In July the government approved a new quota of 460 MW for large solar fields, but made no additions to the current 300 MW allotted for medium sized solar fields.

“I think the government, which really wants to encourage this field, misses the point,” Marom-Albeck said. “Even if they don’t want to raise the capacity in the coming three years, they must come to a decision today just to raise it in 2015. If they make a decision for additional quotas, investors will see prospects. Otherwise, they’ll choose to go to Italy or Spain, or to Germany, which doesn’t have a quota.”

“I understand the government’s point of view that they don’t want to raise quotas today because they want to see how the field reacts and because it’s new in Israel,” she said. “But they still have to make a decision today, even if it’s [a decision] for the future.”

As Shibolet’s head of clean-tech, Marom-Albeck represents Arava Power Company, which launched Israel’s first solar field at Kibbutz Ketura in May.

Now in the middle of negotiations for a second client, she fears bureaucratic hurdles could result in companies losing potential investments. Specifically, she referred to the regulation that strips a company of its feed-in tariff if its power purchase agreement, or PPA, is not ratified by the Israel Electric Corporation within 90 days of financial closure.

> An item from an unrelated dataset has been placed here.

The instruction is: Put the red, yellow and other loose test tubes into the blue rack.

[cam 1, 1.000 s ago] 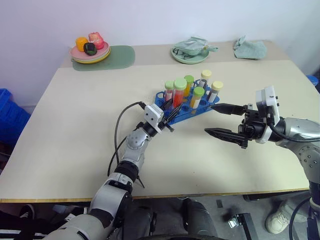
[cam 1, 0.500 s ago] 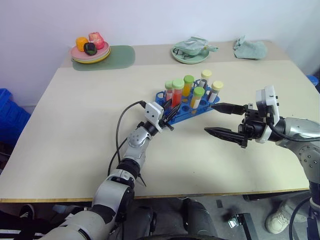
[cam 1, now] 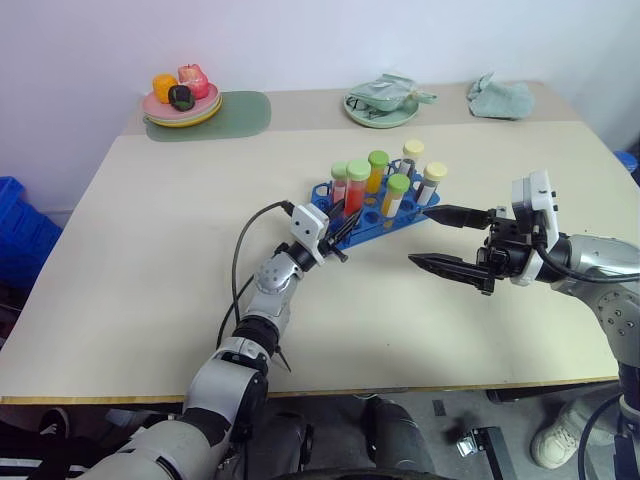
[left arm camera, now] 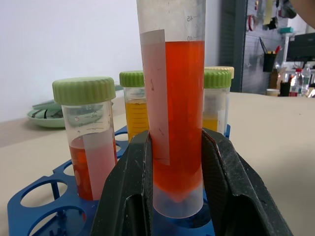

“What is missing, in my opinion, is coordination between all the relevant authorities,” Marom- Albeck said. “To receive the power-purchasing agreement from the Israel Electric Company, it has to be approved by the Public Utilities Authority, by the Ministry of National Infrastructures, by the board of directors of the Israel Electric Company.

In September we have a month full of holidays, and I’m afraid that they’ll lose their feed-in tariff.”

No company has lost its feed-in tariff yet, she said, adding: “There are many daily obstacles I confront during my work, and I feel that [although] authorities want to help and want to promote this field, something is stuck, and the market is waiting too long for PPAs.”